More interesting than the recovery of grasses and wildflowers is the recovery of woody plants.  The two small pine trees on the left side of the image look happy and healthy, despite the fact that young ponderosa pines tend to be vulnerable to fire.  If you look closely at the image taken immediately after the fire, you can see both of those trees.  The one on the right, especially, had the majority of its needles burned by the fire, but both appear to have come out of that stressful period just fine.  Why were those two trees able to survive (along with the big tree) here when just across the river, almost every single pine on the south-facing slope died?  Most likely, there are multiple reasons, including slope, fire intensity, and the fact that these trees were surrounded mostly by grasses instead of lots of other pine trees (and eastern red cedars).  The point of showing these photos isn’t to answer these kinds of questions as much as it is to stimulate them.

It’s also interesting to note that most of the oaks and other big deciduous trees seem to have survived.  That is the case across most of the Preserve, although many of the bur oak trees that were growing close to pine and eastern red cedar trees were top-killed by the fire and are now regrowing from the base.  A few oaks and other deciduous trees (especially cottonwoods) did die from the fire, but most didn’t.

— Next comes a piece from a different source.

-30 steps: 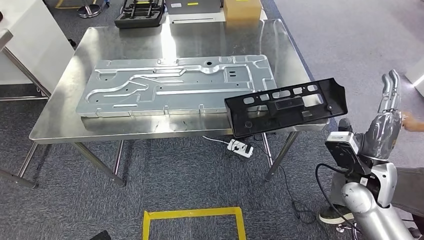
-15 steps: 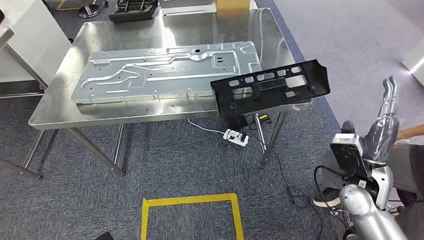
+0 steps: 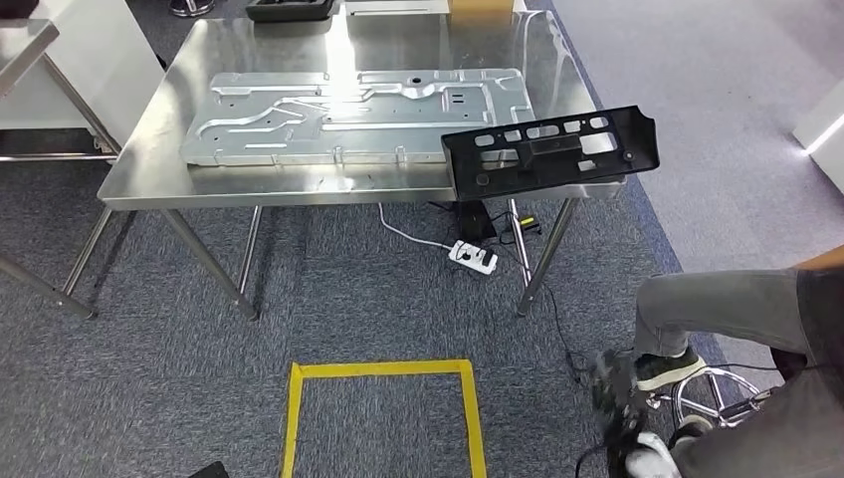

I’m hoping to put together some timelapse sequences this winter that will help tell the story of recovery from multiple locations across the Preserve.  For the most part, those stories will show that the natural communities along the Niobrara River are well-adapted to major disturbances such as the drought and fire that occurred in 2012.  The big exception is the pine woodland that was nearly completely wiped out across big swaths of the landscape. The density of pine and cedar trees led to fire intensity that caused 100% mortality in many stands, and while those areas will recover, they will be grassland and/or shrubland for a very long time, and their long-range future as pine woodlands is far from assured.

Aside from those pine woodlands, however, the natural communities across the Preserve did what natural communities usually do in response to fire, drought, and other major events – they continued to thrive.